**Activity:** Repeat only the lines below from the one containing "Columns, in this" through the one containing "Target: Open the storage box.", inclusive, exactly as written.

+++

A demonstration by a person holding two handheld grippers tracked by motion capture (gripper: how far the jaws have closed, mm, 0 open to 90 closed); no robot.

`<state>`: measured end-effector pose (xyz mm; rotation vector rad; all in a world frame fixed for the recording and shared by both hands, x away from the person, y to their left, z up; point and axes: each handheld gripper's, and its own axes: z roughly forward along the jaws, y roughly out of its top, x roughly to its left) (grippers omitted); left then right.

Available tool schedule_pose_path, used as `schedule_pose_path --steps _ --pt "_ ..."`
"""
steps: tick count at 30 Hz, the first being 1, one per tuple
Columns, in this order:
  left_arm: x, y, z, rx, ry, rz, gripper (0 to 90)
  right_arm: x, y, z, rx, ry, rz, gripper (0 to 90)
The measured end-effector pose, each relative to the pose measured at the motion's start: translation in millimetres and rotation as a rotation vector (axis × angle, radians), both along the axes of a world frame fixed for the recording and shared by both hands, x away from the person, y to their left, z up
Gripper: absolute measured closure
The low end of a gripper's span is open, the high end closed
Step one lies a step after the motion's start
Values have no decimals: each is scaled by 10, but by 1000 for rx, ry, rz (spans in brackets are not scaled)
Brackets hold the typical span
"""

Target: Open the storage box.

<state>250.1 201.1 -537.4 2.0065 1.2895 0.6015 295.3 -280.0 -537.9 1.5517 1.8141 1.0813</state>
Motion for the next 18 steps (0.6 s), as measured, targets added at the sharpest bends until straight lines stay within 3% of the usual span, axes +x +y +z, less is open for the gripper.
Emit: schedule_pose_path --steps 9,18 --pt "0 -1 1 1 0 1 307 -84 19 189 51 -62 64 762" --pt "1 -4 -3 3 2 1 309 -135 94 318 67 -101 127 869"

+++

**Solved exercise:**
Columns, in this order:
  left_arm: x, y, z, rx, ry, rz, gripper (0 to 90)
  right_arm: x, y, z, rx, ry, rz, gripper (0 to 90)
The measured end-effector pose, each relative to the pose measured at the motion's start: translation in millimetres and rotation as a rotation vector (axis × angle, radians), both along the axes of a world frame fixed for the recording and shared by both hands, x away from the person, y to their left, z up
Gripper: absolute measured closure
The low end of a gripper's span is open, the high end closed
Step one lies a step after the motion's start
Values have no decimals: each is scaled by 10, but by 1000 for rx, ry, rz (spans in brackets are not scaled)
Brackets hold the typical span
"""

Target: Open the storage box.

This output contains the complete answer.